§ Task to carry out
Reproduce the listing exactly. Omit pictures.

§ Dataset extract
# # # # #

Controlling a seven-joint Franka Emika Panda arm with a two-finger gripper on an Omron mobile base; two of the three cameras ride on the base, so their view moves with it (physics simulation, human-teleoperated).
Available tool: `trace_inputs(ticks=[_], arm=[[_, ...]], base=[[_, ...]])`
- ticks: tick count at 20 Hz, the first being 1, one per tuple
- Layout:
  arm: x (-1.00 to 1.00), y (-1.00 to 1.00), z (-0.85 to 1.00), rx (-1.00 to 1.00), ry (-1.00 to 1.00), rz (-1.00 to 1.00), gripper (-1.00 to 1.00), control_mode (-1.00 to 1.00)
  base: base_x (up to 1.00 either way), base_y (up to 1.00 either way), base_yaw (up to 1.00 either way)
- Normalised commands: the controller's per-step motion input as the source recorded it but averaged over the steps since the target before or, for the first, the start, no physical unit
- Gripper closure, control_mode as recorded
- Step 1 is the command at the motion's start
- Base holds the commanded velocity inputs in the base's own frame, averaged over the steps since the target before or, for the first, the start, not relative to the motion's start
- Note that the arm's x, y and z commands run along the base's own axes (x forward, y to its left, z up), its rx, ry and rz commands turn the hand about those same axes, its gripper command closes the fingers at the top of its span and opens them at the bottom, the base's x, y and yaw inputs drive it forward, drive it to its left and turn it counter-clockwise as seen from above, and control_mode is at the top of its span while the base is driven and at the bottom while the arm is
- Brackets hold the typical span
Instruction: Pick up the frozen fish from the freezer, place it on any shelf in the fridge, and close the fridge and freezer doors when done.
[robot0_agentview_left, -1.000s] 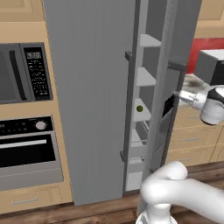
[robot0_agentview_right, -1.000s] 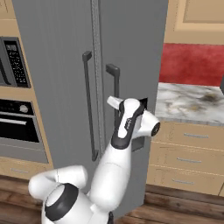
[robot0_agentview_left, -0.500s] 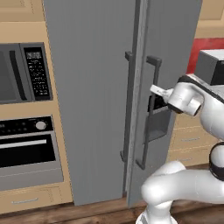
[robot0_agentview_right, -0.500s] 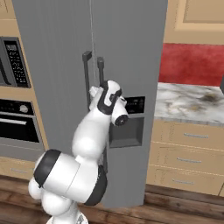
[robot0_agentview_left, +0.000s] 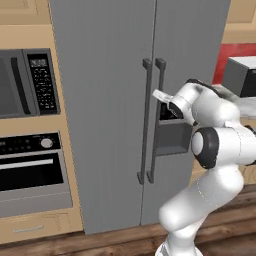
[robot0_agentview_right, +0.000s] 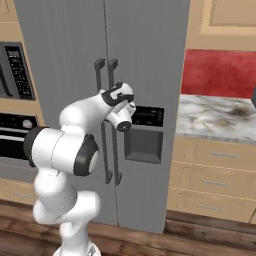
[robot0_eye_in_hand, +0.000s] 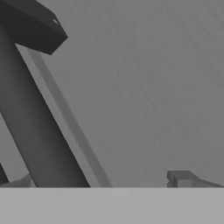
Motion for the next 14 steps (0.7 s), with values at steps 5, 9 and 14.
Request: trace_inputs(ticks=[5,9,14], arm=[[0.03,0.0,0.0,0.0,0.02,0.0,-1.0,-1.0],[0.0,0.0,0.0,0.0,0.0,0.0,-1.0,-1.0],[0.0,0.0,0.0,0.0,0.0,0.0,-1.0,-1.0]], base=[[0.0,0.0,0.0],[0.0,0.0,0.0],[0.0,0.0,0.0]])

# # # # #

§ Finished task
Controlling a seven-joint Franka Emika Panda arm with a two-finger gripper on an Omron mobile base; two of the three cameras ride on the base, so their view moves with it (physics simulation, human-teleoperated).
Available tool: `trace_inputs(ticks=[_], arm=[[_, ...]], base=[[_, ...]])`
- ticks: tick count at 20 Hz, the first being 1, one per tuple
- Layout:
  arm: x (-1.00 to 1.00), y (-1.00 to 1.00), z (-0.85 to 1.00), rx (-1.00 to 1.00), ry (-1.00 to 1.00), rz (-1.00 to 1.00), gripper (-1.00 to 1.00), control_mode (-1.00 to 1.00)
  base: base_x (up to 1.00 either way), base_y (up to 1.00 either way), base_yaw (up to 1.00 either way)
- Normalised commands: the controller's per-step motion input as the source recorded it but averaged over the steps since the target before or, for the first, the start, no physical unit
- Gripper closure, control_mode as recorded
- Step 1 is the command at the motion's start
- Base holds the commanded velocity inputs in the base's own frame, averaged over the steps since the target before or, for the first, the start, not relative to the motion's start
- Note that the arm's x, y and z commands run along the base's own axes (x forward, y to its left, z up), its rx, ry and rz commands turn the hand about those same axes, its gripper command closes the fingers at the top of its span and opens them at the bottom, the base's x, y and yaw inputs drive it forward, drive it to its left and turn it counter-clockwise as seen from above, and control_mode is at the top of its span while the base is driven and at the bottom while the arm is
- Brackets hold the typical span
Instruction: Pick up the frozen fish from the freezer, place it on any shelf in the fridge, and close the fridge and freezer doors when done.
[robot0_agentview_left, -1.000s] 
[robot0_agentview_right, -1.000s] 
[robot0_agentview_left, -0.500s] 
[robot0_agentview_right, -0.500s] 
[robot0_agentview_left, +0.000s] 
[robot0_agentview_right, +0.000s] 
[robot0_eye_in_hand, +0.000s] 
Motion for the next 14 steps (0.7 s), with values at steps 5, 9 and 14.
Request: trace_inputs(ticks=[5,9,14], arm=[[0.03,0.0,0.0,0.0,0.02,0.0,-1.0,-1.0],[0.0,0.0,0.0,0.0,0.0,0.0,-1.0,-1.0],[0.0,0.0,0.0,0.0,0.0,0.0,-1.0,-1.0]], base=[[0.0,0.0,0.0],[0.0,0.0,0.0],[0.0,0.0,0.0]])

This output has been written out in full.